And now for a hilarious scene straight from the courtroom of the United States Supreme Court:
MR. BARNHOUSE: The lawsuit would be — the lawsuit itself would be property, but the — but any recovery would not be property until it became choate, until there was an amount of money assigned to it.
JUSTICE SCALIA: There is no such adjective — I know we have used it, but there is no such adjective as “choate.” There is “inchoate,” but the opposite of “inchoate” is not “choate.”
MR. BARNHOUSE: All right.
JUSTICE SCALIA: Any more than the — I don’t know.
– From Hemi Group, LLC v. City of New York, argued November 3, 2009
Well, maybe you had to be there. The audio recording will be available next year, but the joke will be stale by then and so will the news. And we’ll never get to see the look on Mr. Barnhouse’s face when Justice Scalia informed him of his linguistic misstep.
While you can watch the Senate or the House of Representatives duke it out live on C-SPAN, if you want to follow the action in the nation’s highest court, you have to read the transcripts. The Supreme Court does not permit video taping or streaming of its sessions and, except in rare instances, does not release audio recordings of oral arguments until the following term. Same-day coverage of arguments is available only to those able to show up in person or willing to slog through the written records.

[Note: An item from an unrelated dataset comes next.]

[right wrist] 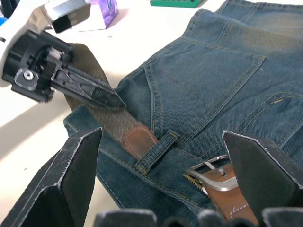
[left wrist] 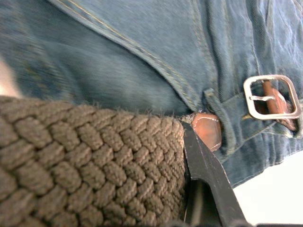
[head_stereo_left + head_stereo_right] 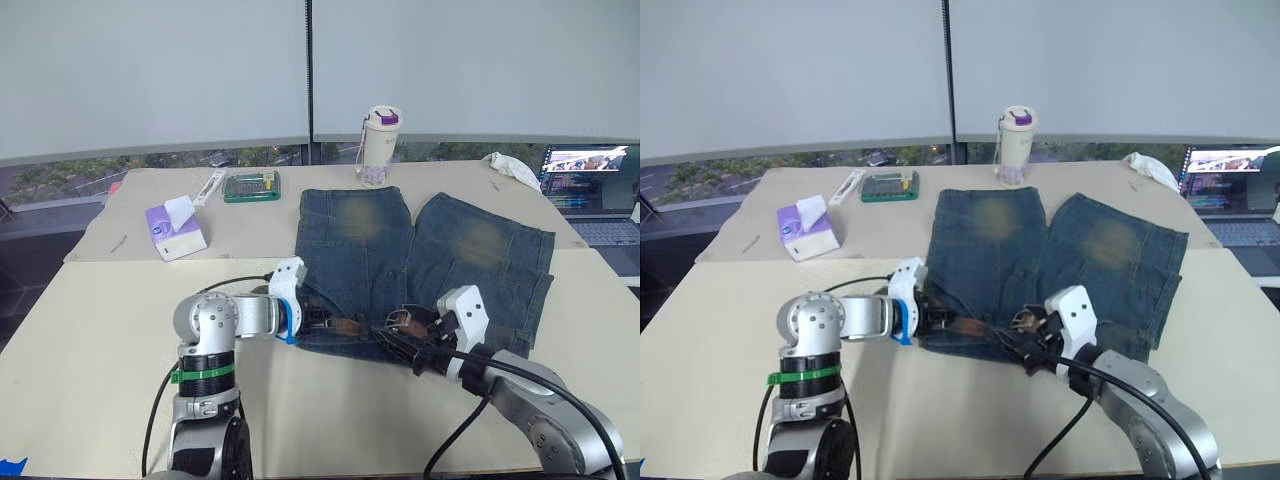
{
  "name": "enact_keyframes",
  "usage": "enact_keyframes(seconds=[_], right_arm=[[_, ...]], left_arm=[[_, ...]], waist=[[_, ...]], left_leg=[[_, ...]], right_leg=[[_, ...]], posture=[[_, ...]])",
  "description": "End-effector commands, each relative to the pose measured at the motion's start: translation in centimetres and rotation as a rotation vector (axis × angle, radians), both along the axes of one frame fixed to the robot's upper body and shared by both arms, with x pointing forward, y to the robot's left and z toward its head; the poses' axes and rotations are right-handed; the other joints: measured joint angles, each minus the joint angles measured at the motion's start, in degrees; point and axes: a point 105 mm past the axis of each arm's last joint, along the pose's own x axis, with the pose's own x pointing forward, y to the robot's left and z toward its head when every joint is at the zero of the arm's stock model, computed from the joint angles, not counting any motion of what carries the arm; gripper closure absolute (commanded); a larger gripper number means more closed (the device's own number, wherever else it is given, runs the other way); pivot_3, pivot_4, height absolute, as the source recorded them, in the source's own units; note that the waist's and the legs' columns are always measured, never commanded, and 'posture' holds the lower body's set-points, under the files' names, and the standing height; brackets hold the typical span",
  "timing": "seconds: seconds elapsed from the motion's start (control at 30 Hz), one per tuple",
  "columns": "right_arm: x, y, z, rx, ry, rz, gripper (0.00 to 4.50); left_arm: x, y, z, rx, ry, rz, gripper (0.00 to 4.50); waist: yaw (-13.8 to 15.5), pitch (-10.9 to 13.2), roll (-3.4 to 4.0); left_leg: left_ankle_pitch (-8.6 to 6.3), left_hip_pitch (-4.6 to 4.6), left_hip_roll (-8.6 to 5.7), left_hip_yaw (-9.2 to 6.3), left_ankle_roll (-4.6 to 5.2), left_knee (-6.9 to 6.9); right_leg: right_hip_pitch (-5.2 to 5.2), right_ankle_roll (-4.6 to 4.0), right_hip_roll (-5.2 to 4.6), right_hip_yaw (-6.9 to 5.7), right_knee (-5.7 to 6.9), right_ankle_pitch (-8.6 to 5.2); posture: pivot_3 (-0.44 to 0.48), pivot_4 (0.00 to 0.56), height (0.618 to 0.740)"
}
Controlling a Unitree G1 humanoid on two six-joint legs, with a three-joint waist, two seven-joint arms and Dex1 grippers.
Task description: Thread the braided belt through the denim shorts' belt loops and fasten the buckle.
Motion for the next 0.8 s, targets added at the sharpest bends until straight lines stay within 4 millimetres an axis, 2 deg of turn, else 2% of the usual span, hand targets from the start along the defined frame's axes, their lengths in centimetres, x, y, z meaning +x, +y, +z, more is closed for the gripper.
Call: enact_keyframes(seconds=[0.03, 0.3, 0.4, 0.57, 0.7, 0.8], right_arm=[[0.1, 0.2, 1.4, 0.012, -0.066, 0.010, 0.04], [-1.9, 1.3, -0.7, -0.003, 0.108, 0.108, 0.04], [-1.6, 0.9, -1.6, -0.033, 0.148, 0.067, 0.04], [-0.4, -0.9, -3.1, -0.056, 0.224, -0.088, 0.04], [-0.2, -0.5, -3.2, 0.042, 0.283, -0.121, 0.04], [-0.3, 0.0, -3.4, 0.051, 0.305, -0.114, 0.04]], left_arm=[[0.1, -0.2, 0.2, 0.011, -0.010, 0.012, 4.50], [0.1, -2.5, -0.8, -0.088, 0.056, 0.005, 4.50], [0.1, -3.2, -0.9, -0.122, 0.074, -0.013, 4.50], [0.1, -4.1, -1.0, -0.170, 0.082, -0.048, 4.50], [0.3, -4.2, -1.5, -0.168, 0.085, -0.052, 4.50], [0.3, -4.3, -1.7, -0.168, 0.085, -0.056, 4.50]], waist=[[0.0, 0.0, -0.02], [0.2, 0.1, -0.12], [0.1, 0.1, -0.14], [0.3, 0.1, -0.14], [0.4, 0.1, -0.14], [0.6, 0.0, -0.11]], left_leg=[[0.00, 0.00, 0.00, 0.00, 0.00, 0.00], [-0.02, -0.02, -0.01, 0.01, 0.04, 0.03], [-0.10, -0.01, -0.01, 0.01, 0.18, 0.03], [-0.06, -0.01, -0.01, 0.01, 0.10, 0.06], [-0.02, -0.02, -0.02, 0.01, 0.04, 0.07], [-0.11, -0.01, -0.04, 0.01, 0.20, 0.09]], right_leg=[[0.00, 0.00, 0.00, 0.00, 0.00, 0.00], [0.03, 0.00, -0.01, -0.02, -0.02, 0.00], [0.05, 0.00, -0.01, -0.02, -0.02, 0.00], [0.05, 0.00, -0.02, -0.03, -0.01, 0.00], [0.06, 0.00, -0.03, -0.03, -0.02, 0.00], [0.07, 0.01, -0.05, -0.02, 0.00, 0.00]], posture=[[0.000, 0.150, 0.740], [0.000, 0.150, 0.740], [0.000, 0.150, 0.740], [0.000, 0.150, 0.740], [0.000, 0.150, 0.740], [0.000, 0.150, 0.740]])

Photographers and cameras were almost universally banned from federal and state courtrooms after the 1935 trial of Bruno Richard Hauptmann—accused of kidnapping and murdering the son of the famous aviator Charles A. Lindbergh—devolved into a media circus. While it is impossible to know exactly how the jurors were influenced by the press frenzy surrounding the case, many believe that the ubiquity of reporters interfered with the court’s ability to deliver a fair and impartial verdict. In the 1965 case of Estes v. Texas, the Supreme Court confirmed this popular opinion, holding that the presence of cameras and microphones at a pretrial hearing was a violation of the defendant’s due process rights.
In 1981, however, the Court reversed its decision, ruling in Chandler v. Florida that the use of video and still photography in the courtroom was not necessarily a violation of the defendant’s rights. In the time between 1965 and 1981, video cameras had become far more common. Given people’s increased familiarity and comfort level with cameras, worries that cameras would intimidate defendants and witnesses had diminished. Since then, all 50 states have found ways to allow cameras in at least some of their courtrooms without compromising defendants’ rights. Federal courts, including the U.S. Supreme Court, have not.
Cameras were allowed into federal courts on an experimental basis from 1991 to 1994. Following the experiment, the Federal Judicial Center reported that the presence of cameras had little effect on the administration of justice and recommended that cameras be allowed for all civil proceedings in federal courts of appeal and district courts. In 1996, the U.S. Judicial Conference voted to let each circuit decide whether or not to allow cameras in its appeals courts. Only the Second and Ninth Circuits have approved their use.
The courts provide little justification for their reluctance. While the Supreme Court occasionally bends a little and allows audio recordings to be released immediately, rather than during the following term, it has yet to give any explanation of how it decides which recordings it will release.
Former Justice David Souter once said, “I think the case [against televising court proceedings] is so strong that I can tell you the day you see a camera come into our courtroom it’s going to roll over my dead body.” He explained that when he had served as a judge in New Hampshire he had felt that the presence of cameras affected his behavior. He said that he worried about comments being taken out of context on the nightly news, and therefore spoke less frankly than he otherwise might have. Other justices have echoed the sentiment.
But news organizations already can, and do, quote justices in context and out of context using written transcripts. The justices, whether they like it or not, are high public officials. Public discussion of their work, accurate or otherwise, comes with the job.
While the traditional arguments about defendants’ rights may still apply in some sensational cases, those cases are rare, particularly outside of the criminal courts. Fair-trial concerns should be irrelevant in appellate courts, including the Supreme Court, because there are no jurors or witnesses to be influenced by the cameras.
The Supreme Court expects the public, the states and the elected branches of the federal government to respect its rulings even when people passionately disagree with them, as in Roe v. Wade or Bush v. Gore. But this respect comes at a price—openness with the public—that the Court has not been willing to pay.
Of course there are aspects of court business, such as private conversations between justices, which should not be made available to the public. Nobody expects the president to broadcast the meetings he holds in the Oval Office with his chief of staff, or Congress to put cameras in party caucuses. But executive branch agencies and congressional committees generally do their information-gathering and rule-making in front of the public. Oral arguments are a key part of the Court’s information-gathering and rule-making, and the public should expect the same access to these arguments as it has to executive and legislative hearings.
Though the justices may persuade themselves otherwise, the courtroom of the U.S. Supreme Court is not the summit of Mount Olympus, where gods gather to decide the fate of mere mortals. It is a place where important public officials perform the public’s business. The public has every right to see it without having to make a pilgrimage to Washington, D.C.
Justice Souter has retired. It is time to retire his “over my dead body” stance as well.